The software engineer thinks I should keep repairing my initial prototype so I can debug the heuristics. I should verify the efficacy of the product before sinking too much time into the idea.
The patent agent wants to know why I haven’t finished the disclosure form, let alone the patent application. I need to do that before I share the idea with potential customers/partners.
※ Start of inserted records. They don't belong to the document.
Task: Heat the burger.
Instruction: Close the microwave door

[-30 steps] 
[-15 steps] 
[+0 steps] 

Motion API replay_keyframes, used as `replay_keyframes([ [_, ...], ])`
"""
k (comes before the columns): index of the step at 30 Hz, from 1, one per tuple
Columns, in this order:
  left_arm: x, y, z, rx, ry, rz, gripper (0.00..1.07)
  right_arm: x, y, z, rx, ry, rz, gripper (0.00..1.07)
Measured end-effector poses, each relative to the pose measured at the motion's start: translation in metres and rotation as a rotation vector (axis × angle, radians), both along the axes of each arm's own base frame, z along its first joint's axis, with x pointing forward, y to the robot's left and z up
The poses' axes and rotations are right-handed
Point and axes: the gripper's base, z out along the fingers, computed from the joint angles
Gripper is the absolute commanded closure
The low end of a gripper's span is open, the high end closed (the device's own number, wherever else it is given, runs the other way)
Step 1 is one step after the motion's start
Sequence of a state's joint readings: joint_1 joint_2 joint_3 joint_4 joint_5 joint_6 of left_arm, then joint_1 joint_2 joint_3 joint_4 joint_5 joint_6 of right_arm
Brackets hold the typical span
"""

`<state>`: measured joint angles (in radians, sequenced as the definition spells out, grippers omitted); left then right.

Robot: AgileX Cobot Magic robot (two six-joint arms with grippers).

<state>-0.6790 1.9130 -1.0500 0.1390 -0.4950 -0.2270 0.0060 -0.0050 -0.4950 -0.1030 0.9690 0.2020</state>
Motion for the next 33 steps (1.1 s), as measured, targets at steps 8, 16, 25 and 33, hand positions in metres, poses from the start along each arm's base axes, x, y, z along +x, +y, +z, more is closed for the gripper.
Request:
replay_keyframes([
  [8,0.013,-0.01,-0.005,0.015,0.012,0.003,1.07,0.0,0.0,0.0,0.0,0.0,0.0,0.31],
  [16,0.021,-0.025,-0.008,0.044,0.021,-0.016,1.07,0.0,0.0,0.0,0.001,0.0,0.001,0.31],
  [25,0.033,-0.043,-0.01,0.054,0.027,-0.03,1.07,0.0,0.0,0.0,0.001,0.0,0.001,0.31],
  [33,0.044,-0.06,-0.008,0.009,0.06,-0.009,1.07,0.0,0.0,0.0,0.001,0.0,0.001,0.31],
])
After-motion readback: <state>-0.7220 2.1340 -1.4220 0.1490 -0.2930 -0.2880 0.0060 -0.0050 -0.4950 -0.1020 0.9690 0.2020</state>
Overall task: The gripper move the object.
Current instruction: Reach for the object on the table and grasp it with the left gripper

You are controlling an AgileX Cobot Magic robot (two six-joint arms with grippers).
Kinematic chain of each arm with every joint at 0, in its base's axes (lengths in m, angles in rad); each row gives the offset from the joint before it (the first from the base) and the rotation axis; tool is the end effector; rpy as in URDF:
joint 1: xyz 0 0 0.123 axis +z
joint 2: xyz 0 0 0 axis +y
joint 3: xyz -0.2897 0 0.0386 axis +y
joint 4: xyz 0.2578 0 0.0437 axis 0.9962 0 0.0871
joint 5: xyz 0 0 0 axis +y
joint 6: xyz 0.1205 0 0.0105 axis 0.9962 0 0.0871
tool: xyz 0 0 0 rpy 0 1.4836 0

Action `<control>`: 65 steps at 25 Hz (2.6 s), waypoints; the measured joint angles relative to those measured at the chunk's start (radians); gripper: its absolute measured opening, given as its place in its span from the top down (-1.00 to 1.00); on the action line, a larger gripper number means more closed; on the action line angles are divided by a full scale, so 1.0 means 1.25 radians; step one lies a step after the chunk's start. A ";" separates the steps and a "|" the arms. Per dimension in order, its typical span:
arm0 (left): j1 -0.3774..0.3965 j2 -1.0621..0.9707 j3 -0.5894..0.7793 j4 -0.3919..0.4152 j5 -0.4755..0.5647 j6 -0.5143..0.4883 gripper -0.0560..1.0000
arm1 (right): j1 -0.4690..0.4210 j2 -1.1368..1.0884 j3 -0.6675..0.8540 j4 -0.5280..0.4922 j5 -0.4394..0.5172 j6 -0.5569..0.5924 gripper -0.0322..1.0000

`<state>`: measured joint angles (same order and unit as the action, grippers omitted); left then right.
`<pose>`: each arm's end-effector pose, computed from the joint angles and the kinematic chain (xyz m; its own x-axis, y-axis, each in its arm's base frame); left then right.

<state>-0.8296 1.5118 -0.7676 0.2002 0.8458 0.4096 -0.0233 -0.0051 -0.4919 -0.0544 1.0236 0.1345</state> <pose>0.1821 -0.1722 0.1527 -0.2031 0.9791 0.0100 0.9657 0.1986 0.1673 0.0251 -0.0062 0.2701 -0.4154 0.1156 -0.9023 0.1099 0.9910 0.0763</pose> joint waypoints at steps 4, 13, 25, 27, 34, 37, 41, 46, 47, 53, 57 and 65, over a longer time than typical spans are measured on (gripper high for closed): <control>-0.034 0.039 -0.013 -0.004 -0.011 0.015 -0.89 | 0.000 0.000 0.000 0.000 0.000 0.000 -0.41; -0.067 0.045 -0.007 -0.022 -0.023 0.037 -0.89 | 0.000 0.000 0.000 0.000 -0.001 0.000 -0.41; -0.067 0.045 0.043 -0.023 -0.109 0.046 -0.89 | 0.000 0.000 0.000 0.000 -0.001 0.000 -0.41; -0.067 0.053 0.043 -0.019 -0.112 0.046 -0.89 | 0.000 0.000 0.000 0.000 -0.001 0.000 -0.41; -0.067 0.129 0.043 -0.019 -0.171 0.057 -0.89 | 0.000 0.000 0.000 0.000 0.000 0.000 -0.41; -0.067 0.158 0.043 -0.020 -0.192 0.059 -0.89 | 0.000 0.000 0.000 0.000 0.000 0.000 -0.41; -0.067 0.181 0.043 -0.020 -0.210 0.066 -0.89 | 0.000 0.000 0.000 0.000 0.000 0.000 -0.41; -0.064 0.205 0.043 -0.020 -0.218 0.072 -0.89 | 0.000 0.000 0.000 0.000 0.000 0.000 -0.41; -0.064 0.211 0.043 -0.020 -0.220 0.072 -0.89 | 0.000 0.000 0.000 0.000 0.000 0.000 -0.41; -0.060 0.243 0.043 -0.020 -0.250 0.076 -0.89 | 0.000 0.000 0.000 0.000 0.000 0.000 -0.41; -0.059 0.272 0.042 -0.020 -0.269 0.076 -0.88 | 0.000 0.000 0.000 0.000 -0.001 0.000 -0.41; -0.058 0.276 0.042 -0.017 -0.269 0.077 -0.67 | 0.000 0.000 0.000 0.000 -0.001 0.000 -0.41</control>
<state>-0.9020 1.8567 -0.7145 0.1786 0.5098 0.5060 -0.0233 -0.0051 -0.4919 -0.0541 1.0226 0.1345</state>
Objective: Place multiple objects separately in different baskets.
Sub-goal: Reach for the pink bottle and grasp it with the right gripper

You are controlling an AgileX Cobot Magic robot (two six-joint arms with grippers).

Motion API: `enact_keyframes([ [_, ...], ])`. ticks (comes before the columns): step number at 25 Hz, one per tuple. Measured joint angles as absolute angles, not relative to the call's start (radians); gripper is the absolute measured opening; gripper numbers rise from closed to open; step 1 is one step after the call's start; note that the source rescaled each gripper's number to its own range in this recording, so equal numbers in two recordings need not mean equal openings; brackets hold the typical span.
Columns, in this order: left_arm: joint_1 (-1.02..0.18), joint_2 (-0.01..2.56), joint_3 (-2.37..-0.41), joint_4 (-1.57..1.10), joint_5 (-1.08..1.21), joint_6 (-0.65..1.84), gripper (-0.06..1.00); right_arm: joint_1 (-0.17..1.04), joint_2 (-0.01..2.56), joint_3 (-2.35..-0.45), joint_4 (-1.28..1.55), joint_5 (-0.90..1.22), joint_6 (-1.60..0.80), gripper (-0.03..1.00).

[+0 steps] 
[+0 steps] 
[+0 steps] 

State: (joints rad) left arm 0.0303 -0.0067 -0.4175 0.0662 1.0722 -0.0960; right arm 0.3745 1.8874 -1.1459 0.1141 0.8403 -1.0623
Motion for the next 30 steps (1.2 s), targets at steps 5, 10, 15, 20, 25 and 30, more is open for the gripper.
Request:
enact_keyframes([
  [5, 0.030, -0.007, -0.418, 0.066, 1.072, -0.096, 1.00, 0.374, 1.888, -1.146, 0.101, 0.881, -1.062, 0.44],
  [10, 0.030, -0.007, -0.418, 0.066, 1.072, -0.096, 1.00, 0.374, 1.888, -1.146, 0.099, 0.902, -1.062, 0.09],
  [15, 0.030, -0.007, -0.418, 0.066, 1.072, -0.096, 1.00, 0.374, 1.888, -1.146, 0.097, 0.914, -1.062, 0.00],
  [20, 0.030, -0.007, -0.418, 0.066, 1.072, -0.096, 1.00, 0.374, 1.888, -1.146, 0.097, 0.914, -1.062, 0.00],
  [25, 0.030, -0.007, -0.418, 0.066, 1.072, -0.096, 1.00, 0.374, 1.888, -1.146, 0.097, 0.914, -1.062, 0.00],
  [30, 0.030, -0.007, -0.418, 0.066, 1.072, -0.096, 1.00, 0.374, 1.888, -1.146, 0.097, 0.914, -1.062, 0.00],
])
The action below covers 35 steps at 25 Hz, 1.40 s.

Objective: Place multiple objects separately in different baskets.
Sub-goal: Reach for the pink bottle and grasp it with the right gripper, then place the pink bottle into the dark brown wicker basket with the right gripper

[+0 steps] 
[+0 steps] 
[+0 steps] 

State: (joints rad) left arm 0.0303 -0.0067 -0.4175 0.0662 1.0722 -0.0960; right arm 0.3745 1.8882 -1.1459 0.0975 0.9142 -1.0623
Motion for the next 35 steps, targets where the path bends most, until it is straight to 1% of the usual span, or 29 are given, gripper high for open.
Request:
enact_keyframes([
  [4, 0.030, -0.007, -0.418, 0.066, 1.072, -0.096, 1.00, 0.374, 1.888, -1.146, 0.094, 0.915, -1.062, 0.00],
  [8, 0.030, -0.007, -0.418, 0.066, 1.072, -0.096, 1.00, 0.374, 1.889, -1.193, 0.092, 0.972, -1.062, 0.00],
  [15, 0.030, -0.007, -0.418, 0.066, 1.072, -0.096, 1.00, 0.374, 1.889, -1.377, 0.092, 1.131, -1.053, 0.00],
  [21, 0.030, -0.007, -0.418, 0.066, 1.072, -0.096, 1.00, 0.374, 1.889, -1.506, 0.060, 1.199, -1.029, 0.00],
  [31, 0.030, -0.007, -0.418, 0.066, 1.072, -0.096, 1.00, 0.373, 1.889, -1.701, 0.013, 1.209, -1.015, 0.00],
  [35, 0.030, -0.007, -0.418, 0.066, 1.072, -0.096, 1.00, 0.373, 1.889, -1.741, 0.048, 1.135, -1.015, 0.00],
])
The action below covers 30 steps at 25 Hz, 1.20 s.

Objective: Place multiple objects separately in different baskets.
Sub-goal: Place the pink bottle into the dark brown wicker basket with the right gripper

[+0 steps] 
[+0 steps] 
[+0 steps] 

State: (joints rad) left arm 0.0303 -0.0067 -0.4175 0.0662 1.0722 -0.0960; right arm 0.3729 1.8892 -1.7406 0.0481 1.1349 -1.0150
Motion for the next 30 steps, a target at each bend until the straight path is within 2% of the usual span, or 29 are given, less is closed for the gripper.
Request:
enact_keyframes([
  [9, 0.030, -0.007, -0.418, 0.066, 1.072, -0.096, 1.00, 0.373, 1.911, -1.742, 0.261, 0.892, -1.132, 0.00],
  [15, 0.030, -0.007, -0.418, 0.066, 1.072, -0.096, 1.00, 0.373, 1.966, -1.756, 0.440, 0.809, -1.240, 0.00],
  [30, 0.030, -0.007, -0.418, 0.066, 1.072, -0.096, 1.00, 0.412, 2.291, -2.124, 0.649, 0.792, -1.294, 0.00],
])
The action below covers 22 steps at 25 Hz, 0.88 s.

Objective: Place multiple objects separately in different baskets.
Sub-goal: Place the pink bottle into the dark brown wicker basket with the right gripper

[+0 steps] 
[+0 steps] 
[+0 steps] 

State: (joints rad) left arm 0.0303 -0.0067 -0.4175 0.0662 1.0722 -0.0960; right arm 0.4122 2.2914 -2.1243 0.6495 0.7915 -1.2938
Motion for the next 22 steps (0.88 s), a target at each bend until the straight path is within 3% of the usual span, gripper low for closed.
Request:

The business person thinks I need to refine the idea with a clinical-style study, using powerpoint decks to talk to potential users, see if the idea needs modification before continuing development (and seeing if they’ll sign up to purchase). If I can’t demonstrate a real market, it isn’t worth doing the rest.
The marketing person thinks I should make a looks-like model (doesn’t matter if it works) and that it should be beautiful, no rough edges, incredibly well-designed. My hot glue and electrical tape prototype is no good; if I can’t make it alluring, no one will consider buying it and any potential market will evaporate.
The subject matter expert is moving to North Carolina and doesn’t have time to have lunch or discuss the idea. I suppose I’m glad that she doesn’t have another thing for me to do. And yet all the work I’ve done for the last few days is in preparation for when I do see her.